Top of Data provided
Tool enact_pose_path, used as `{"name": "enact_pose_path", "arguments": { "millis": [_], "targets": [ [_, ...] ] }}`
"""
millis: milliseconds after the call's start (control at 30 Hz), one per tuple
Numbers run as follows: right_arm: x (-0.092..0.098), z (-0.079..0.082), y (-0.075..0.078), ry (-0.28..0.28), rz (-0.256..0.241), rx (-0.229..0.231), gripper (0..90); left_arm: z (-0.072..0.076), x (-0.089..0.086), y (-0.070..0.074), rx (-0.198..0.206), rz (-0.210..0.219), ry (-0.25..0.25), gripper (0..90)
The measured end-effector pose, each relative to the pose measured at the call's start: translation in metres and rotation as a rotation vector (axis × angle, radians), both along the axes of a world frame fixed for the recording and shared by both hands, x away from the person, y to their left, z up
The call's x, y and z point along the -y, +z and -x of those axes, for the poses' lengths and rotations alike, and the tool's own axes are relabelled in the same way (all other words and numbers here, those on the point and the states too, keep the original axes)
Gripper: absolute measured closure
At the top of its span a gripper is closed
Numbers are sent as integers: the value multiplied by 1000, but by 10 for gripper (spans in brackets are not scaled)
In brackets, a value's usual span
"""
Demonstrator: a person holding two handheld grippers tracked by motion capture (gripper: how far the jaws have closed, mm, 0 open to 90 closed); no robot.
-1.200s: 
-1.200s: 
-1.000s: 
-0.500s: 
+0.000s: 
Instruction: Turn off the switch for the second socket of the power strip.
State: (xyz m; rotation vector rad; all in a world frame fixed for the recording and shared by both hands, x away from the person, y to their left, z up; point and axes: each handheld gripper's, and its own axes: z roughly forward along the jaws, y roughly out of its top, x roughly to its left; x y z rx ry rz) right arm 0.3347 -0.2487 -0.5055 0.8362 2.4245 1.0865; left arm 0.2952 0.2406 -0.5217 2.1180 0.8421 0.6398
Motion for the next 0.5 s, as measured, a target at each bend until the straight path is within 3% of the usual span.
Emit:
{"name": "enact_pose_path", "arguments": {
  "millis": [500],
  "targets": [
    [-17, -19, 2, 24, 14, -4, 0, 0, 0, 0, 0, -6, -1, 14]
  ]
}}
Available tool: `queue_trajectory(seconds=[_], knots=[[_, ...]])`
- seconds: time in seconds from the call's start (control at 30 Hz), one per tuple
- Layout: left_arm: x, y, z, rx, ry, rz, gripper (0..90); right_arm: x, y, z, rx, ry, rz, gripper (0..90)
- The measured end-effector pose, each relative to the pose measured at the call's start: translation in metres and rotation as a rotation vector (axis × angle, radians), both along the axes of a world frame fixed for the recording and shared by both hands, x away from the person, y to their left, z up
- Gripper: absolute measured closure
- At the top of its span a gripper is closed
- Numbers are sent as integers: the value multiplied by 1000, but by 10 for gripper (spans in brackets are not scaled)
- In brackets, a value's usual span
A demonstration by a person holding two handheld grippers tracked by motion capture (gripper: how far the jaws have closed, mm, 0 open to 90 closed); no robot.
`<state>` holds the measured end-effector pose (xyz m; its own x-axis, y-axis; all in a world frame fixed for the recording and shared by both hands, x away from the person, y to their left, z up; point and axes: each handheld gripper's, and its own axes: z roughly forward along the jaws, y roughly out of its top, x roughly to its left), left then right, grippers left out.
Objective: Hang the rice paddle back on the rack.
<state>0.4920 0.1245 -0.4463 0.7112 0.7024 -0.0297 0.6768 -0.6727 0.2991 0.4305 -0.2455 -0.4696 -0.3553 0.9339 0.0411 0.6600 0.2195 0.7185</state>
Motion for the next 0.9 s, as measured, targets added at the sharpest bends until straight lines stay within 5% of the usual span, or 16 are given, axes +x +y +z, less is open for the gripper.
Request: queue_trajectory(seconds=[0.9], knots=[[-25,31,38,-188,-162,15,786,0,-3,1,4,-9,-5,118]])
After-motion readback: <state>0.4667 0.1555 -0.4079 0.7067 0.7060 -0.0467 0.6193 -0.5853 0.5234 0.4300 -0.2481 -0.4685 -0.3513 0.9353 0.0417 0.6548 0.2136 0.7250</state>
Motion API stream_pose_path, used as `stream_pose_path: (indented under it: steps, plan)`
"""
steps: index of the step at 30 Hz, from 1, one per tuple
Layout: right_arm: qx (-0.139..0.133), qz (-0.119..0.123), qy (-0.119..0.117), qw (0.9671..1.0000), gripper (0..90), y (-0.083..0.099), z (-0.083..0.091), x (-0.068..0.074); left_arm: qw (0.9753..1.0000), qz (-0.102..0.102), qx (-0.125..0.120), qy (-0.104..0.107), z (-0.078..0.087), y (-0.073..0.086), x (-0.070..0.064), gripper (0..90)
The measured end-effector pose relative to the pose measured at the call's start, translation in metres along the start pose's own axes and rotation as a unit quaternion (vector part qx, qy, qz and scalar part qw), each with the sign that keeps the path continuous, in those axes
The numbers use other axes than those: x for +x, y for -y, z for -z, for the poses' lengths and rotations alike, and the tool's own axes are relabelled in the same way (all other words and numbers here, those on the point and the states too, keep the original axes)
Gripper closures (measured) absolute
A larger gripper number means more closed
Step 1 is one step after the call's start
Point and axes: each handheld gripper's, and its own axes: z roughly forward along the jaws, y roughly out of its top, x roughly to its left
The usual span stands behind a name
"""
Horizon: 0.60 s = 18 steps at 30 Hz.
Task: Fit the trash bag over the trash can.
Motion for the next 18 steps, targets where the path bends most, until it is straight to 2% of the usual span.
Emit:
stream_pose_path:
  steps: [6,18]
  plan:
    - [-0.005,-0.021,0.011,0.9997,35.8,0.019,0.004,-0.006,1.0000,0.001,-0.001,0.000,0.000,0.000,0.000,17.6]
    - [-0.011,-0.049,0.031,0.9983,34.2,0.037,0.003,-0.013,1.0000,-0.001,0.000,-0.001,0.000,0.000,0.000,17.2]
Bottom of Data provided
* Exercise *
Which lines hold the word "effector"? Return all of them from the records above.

* Solution to the exercise *
The measured end-effector pose, each relative to the pose measured at the call's start: translation in metres and rotation as a rotation vector (axis × angle, radians), both along the axes of a world frame fixed for the recording and shared by both hands, x away from the person, y to their left, z up
- The measured end-effector pose, each relative to the pose measured at the call's start: translation in metres and rotation as a rotation vector (axis × angle, radians), both along the axes of a world frame fixed for the recording and shared by both hands, x away from the person, y to their left, z up
`<state>` holds the measured end-effector pose (xyz m; its own x-axis, y-axis; all in a world frame fixed for the recording and shared by both hands, x away from the person, y to their left, z up; point and axes: each handheld gripper's, and its own axes: z roughly forward along the jaws, y roughly out of its top, x roughly to its left), left then right, grippers left out.
The measured end-effector pose relative to the pose measured at the call's start, translation in metres along the start pose's own axes and rotation as a unit quaternion (vector part qx, qy, qz and scalar part qw), each with the sign that keeps the path continuous, in those axes

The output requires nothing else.